= Talantaaly Bakchiev =

Talantaaly Bakchiev (born 1971) is a manaschi (a reciter of the Kyrgyz epic Epic of Manas), representative of the 'middle generation' (born in the Soviet period, career in the independence period), and academic. He was president of the “Manas” and Chingiz Aitmatov National Academy.

In becoming a manaschi, he stated that Sayakbay Karalaev had appeared in his calling dream, and that Shaabai Azizov was his mentor. He has performed, formerly while holding a whip, in Kyrgyzstan and in Yakutsk.

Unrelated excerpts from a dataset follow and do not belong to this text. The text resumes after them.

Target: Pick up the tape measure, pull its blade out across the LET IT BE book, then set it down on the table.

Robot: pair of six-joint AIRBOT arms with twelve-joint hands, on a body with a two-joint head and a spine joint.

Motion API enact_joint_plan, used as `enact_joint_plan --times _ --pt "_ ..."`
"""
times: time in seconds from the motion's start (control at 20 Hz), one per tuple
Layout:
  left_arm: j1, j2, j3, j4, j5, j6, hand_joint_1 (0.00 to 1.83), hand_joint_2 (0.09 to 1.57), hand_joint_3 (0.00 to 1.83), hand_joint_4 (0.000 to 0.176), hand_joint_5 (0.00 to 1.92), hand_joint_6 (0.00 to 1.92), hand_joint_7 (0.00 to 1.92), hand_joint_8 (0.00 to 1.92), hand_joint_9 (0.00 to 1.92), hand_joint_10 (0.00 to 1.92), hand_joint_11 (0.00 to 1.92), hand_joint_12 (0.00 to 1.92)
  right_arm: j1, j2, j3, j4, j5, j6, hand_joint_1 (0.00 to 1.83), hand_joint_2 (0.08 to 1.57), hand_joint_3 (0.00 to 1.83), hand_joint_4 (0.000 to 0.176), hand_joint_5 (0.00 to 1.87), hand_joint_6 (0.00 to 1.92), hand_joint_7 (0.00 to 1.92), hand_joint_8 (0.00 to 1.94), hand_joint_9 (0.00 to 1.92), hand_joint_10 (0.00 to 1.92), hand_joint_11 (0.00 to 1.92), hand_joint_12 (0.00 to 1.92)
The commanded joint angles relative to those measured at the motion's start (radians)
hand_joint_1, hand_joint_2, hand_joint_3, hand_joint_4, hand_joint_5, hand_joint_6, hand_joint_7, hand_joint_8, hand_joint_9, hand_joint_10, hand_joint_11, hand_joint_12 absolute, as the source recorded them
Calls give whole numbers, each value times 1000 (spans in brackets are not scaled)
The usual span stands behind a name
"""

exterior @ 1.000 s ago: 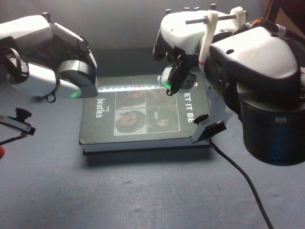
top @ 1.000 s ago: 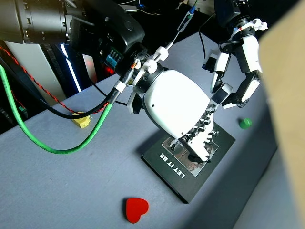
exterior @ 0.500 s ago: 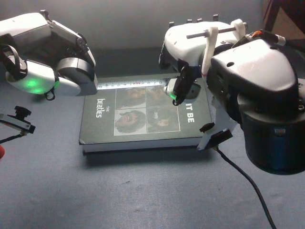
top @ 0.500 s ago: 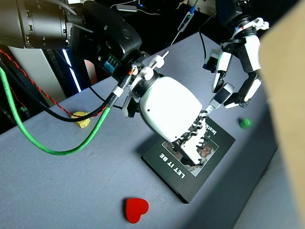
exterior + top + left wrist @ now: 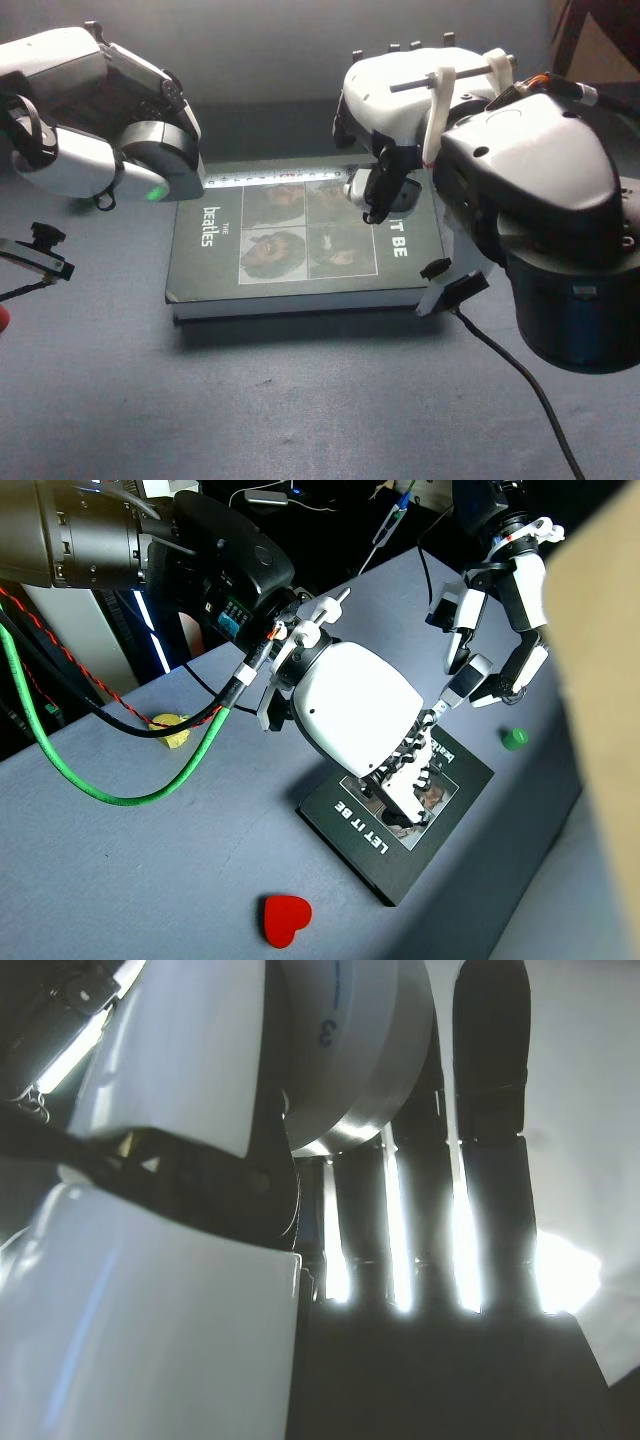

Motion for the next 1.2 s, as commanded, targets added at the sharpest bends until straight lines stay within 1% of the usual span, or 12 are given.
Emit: enact_joint_plan --times 0.0,0.2,0.85,0.9,1.0,1.05,1.15 --pt "-11 -1 3 -9 -124 -12 1384 1081 0 0 907 996 1167 567 1008 1110 928 964 1 1 4 -86 19 5 1105 1164 0 0 766 13 887 24 782 108 316 1220" --pt "-11 -1 3 -9 -124 -12 1384 1081 0 0 909 997 1170 559 1009 1107 943 969 -5 1 17 -65 2 0 1097 1162 0 0 794 23 891 22 793 111 329 1222" --pt "-9 0 -1 -16 -124 -12 1385 1079 0 0 909 991 1167 561 1022 1092 929 955 -4 1 19 -73 -2 8 1090 1166 1 0 744 6 892 15 793 105 329 1216" --pt "-9 0 -1 -16 -124 -12 1385 1079 0 0 911 993 1168 557 1021 1092 930 955 -4 1 19 -73 -2 9 1087 1169 2 0 706 0 894 15 796 106 327 1215" --pt "-7 0 0 -16 -124 -12 1385 1079 0 0 912 995 1169 554 1020 1092 930 956 -4 1 19 -74 -2 10 1086 1169 2 0 705 2 893 14 800 107 327 1215" --pt "-7 0 0 -16 -124 -12 1385 1078 0 0 918 994 1160 557 1029 1083 934 958 -5 1 19 -74 -1 10 1088 1170 2 0 765 27 895 13 805 108 330 1215" --pt "-7 0 0 -16 -124 -12 1385 1078 0 0 919 994 1159 557 1030 1081 937 958 -5 1 19 -74 -1 11 1089 1171 2 0 744 17 900 15 816 112 341 1217"
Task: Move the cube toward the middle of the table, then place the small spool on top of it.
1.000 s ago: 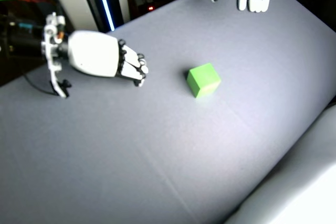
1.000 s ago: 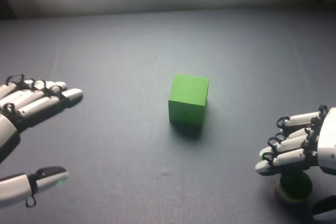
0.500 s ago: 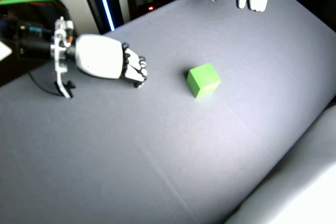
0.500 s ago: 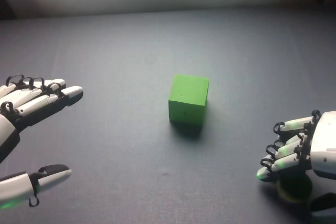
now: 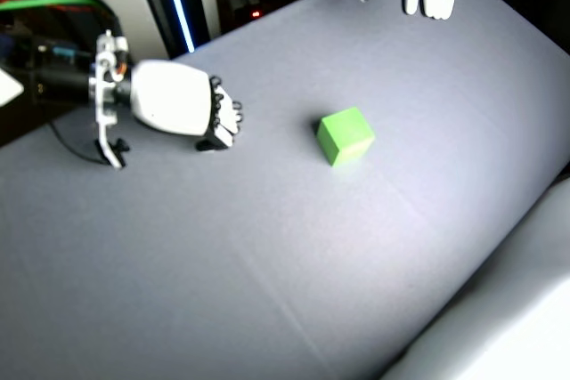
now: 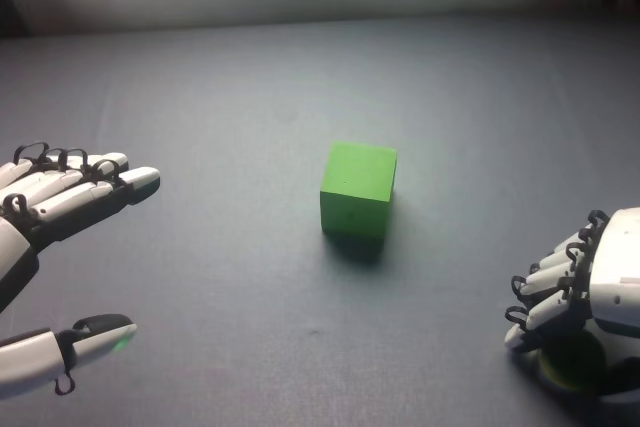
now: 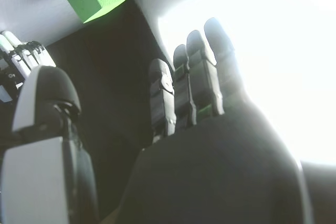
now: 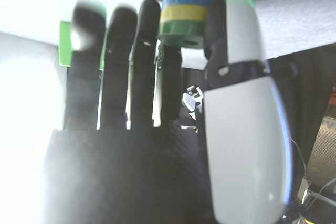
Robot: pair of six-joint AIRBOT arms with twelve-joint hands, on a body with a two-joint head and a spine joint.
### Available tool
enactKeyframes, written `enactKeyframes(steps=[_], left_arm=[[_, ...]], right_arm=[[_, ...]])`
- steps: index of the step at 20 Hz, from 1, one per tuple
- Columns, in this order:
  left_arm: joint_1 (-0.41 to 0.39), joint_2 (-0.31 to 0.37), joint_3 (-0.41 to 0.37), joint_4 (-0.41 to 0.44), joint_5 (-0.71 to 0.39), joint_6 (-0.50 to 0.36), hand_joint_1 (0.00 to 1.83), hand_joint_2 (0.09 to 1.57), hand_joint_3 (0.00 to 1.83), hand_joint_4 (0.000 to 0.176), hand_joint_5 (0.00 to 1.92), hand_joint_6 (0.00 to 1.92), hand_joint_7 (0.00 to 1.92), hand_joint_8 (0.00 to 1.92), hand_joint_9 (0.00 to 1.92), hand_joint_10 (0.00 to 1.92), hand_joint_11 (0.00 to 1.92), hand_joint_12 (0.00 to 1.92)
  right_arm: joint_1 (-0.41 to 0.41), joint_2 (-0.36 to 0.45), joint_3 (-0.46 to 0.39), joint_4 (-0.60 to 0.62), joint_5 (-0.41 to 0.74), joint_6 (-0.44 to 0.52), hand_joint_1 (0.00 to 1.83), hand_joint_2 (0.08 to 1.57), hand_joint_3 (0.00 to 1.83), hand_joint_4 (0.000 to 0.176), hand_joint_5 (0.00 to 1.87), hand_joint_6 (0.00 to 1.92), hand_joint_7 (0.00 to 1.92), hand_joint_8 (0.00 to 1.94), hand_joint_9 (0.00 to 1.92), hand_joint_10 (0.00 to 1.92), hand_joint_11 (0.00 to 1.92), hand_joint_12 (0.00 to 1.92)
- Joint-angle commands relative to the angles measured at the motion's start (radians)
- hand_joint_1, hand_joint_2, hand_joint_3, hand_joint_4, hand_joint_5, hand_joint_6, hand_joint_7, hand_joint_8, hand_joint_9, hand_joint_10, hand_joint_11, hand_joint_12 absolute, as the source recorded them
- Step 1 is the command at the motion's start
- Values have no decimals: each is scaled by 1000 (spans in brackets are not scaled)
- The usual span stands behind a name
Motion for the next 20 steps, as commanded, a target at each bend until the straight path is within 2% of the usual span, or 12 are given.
enactKeyframes(steps=[1,3,5,7,10,11,14,15,16,17,18,20], left_arm=[[-3,-4,-1,5,-128,-4,856,1084,0,80,344,7,276,8,273,8,88,501],[-3,-4,-1,5,-128,-4,839,1088,1,82,345,6,278,7,277,8,92,505],[0,-4,-1,4,-129,-5,803,1085,1,94,345,3,281,5,273,4,67,496],[0,-4,-1,4,-127,-6,839,1091,1,90,346,2,284,4,271,2,56,495],[2,-4,-1,4,-127,-7,876,1084,0,94,359,5,298,6,266,3,31,491],[3,-4,-1,4,-127,-8,875,1082,0,96,361,5,301,7,267,3,28,493],[4,-3,-1,4,-127,-10,879,1085,0,92,371,7,303,5,256,1,0,487],[4,-3,0,4,-124,-10,868,1084,0,93,374,7,306,5,258,1,4,488],[4,-2,1,4,-122,-11,876,1083,0,94,374,5,305,3,255,0,0,473],[4,-2,2,4,-119,-12,877,1083,0,87,379,6,311,5,257,1,0,469],[4,-3,3,4,-117,-13,874,1083,0,83,380,6,309,4,254,0,0,466],[4,-3,5,6,-114,-15,876,1084,0,74,378,3,309,2,256,1,4,462]], right_arm=[[13,-3,3,25,87,0,1150,1123,0,0,951,1012,753,1385,818,1706,814,1903],[22,-3,7,31,89,0,1234,1133,0,0,957,852,912,1333,849,1648,747,1869],[43,-7,22,58,112,0,1163,1115,1,0,971,982,865,1250,929,1637,915,1866],[81,-20,51,113,160,0,1267,1105,0,0,1066,610,987,1240,1053,1320,1025,1615],[148,-54,93,156,180,-10,1256,1117,1,0,972,798,1006,1178,959,1148,806,1586],[170,-69,109,165,182,-11,1255,1132,1,0,960,782,965,1271,918,1331,785,1737],[238,-122,162,186,182,-11,1261,1089,0,0,957,866,1134,892,1010,791,692,1395],[259,-139,179,188,180,-11,1270,1068,0,0,973,888,1210,727,1113,726,830,1337],[276,-152,191,187,176,-11,1273,1061,0,0,969,917,1241,664,1118,665,751,1349],[295,-168,206,186,168,-12,1268,1061,1,0,981,904,1228,685,1142,632,794,1309],[312,-183,219,184,159,-15,1234,1087,4,2,993,949,1100,823,1032,571,613,1348],[352,-211,243,173,119,-33,1225,1098,1,19,991,947,1062,895,978,607,552,1446]])
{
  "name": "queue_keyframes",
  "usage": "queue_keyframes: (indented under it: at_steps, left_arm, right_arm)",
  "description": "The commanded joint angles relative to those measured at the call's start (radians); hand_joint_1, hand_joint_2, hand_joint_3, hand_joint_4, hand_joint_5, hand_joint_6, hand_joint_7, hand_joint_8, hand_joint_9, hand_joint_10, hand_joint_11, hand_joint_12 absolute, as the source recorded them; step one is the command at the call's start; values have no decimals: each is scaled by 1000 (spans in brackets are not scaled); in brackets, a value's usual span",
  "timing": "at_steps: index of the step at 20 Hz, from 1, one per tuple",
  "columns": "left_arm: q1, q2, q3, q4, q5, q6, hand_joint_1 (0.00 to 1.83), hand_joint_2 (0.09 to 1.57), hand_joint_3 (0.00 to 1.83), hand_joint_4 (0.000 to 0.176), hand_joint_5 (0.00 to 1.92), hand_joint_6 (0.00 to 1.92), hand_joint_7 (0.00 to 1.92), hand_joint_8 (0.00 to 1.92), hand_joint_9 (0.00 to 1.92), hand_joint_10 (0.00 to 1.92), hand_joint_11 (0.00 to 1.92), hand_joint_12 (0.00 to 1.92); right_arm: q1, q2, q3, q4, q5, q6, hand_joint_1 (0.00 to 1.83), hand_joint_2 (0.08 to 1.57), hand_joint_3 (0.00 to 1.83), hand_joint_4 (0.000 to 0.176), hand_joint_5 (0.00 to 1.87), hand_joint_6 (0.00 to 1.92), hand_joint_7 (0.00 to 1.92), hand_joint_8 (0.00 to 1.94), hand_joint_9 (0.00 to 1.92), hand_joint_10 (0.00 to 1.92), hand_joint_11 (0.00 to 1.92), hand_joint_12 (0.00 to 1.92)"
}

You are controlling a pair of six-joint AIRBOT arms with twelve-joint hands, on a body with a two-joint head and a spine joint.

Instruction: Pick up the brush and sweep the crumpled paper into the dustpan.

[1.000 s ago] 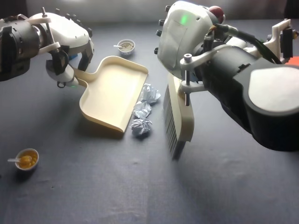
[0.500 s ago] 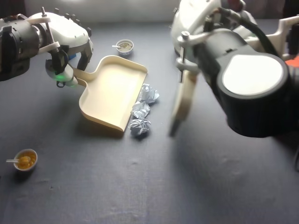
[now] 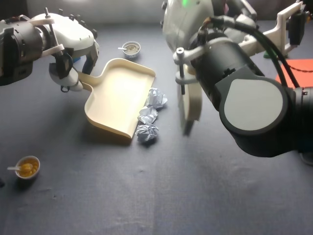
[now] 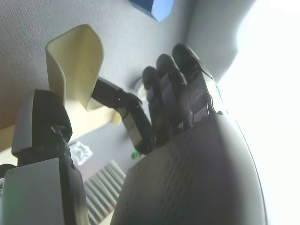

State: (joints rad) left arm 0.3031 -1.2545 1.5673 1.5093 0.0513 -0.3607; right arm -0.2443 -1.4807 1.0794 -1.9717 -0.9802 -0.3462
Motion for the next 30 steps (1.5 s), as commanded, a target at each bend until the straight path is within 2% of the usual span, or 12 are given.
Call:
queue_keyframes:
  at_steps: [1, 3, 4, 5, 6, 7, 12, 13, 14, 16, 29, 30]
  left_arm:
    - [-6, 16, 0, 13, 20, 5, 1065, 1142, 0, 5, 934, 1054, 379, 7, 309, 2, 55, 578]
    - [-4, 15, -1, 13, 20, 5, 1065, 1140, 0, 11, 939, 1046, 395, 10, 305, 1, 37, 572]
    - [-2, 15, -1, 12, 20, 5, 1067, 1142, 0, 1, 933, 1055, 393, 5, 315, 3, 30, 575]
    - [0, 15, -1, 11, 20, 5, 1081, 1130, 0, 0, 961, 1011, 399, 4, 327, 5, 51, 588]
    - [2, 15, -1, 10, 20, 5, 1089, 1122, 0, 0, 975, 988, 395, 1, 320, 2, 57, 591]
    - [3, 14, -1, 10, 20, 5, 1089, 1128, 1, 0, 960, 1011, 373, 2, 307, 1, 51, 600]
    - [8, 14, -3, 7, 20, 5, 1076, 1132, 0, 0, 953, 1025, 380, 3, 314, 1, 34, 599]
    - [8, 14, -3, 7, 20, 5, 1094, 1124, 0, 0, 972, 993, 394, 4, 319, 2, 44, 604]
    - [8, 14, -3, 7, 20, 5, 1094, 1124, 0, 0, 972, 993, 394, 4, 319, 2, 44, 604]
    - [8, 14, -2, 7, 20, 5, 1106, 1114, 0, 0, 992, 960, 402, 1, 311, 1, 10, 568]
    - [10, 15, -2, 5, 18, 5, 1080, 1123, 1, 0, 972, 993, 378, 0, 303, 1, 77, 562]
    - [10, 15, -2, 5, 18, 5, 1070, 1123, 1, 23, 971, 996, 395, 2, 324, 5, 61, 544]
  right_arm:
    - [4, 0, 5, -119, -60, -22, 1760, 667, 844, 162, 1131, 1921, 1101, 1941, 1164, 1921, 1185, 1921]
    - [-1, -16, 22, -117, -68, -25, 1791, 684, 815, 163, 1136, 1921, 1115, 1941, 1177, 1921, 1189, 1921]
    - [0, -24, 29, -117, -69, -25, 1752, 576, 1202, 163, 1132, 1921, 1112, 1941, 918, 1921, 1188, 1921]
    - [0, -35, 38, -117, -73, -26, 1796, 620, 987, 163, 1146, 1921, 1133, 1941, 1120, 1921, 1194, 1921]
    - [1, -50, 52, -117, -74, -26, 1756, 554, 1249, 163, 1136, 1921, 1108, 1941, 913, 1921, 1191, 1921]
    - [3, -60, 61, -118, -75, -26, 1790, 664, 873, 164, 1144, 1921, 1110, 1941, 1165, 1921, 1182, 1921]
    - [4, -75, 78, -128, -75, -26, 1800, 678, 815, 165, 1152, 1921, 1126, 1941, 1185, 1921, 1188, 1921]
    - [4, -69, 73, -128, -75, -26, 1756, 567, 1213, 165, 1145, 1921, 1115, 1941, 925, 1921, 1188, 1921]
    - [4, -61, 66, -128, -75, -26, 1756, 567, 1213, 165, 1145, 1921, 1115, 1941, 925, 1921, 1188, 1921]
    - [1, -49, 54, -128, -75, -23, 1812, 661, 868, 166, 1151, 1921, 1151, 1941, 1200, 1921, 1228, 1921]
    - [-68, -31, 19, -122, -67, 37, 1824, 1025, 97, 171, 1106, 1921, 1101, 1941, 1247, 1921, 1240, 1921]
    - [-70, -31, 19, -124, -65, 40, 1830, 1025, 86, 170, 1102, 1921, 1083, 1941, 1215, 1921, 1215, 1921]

He is notable for having 'concocted an episode describing the memorial feast for Manas' and performed it at the National Manaschi Competition in Bishkek in 1999, and later defended the narrative from critical judges deeming it an invention by publishing his own variant (Manastin ashi) and discovering a predecessor, Tinibek, had performed a similar episode.

Recordings of his oral performances of episodes of the epos have been made available online by the Aigine Cultural Research Center, and the Open Society Archives. Transcriptions of the latter, audiovisual recordings made at the American University of Central Asia of variant performances narrating the birth of Manas, have been studied to reveal his in-performance composition methods that are similar to those described by Milman Parry as Oral-formulaic composition.

He has published episodes from the epos: a narrative concerning the memorial feast of the titular character Manas (Manastin ashi), and a narrative concerned with his companion, Almanbet (Almambettin jomogu). These have been analyzed in comparison with his texts produced in performance.

He authored an academic thesis on the subject of Kyrgyz epics, and the first manaschi to produce a textbook on the subject.